◆ Work to be completed: Work through the data below and give the number of lines holding the word "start", without any other text.

◆ Supplied information:
• • • • • • •
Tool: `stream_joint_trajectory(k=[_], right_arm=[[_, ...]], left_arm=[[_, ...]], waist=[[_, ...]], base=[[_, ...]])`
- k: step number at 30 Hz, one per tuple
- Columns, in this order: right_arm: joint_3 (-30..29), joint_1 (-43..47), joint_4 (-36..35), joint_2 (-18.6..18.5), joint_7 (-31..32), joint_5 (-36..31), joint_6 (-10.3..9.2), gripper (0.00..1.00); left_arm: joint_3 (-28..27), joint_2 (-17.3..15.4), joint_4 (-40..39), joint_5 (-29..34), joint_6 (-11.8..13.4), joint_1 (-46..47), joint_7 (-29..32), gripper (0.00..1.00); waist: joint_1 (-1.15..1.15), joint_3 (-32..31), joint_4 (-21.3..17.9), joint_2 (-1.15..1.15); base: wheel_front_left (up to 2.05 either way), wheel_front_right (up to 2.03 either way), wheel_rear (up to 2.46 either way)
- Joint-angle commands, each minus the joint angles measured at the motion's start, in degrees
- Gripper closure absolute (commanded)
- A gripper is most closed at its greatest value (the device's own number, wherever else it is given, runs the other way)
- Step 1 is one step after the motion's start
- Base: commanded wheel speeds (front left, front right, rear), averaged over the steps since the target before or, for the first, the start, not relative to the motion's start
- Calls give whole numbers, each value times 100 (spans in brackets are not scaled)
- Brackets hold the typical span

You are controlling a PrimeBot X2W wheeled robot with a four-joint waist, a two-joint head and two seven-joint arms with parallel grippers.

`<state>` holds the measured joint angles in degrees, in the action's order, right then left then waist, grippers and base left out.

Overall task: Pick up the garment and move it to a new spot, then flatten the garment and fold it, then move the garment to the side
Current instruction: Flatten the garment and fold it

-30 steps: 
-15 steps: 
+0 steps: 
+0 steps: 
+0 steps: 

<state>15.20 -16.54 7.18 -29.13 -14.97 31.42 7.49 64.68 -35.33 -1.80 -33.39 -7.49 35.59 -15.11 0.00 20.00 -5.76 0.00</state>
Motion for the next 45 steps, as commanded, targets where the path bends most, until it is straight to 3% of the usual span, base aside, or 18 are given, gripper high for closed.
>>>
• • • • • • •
◆ The completed task: 3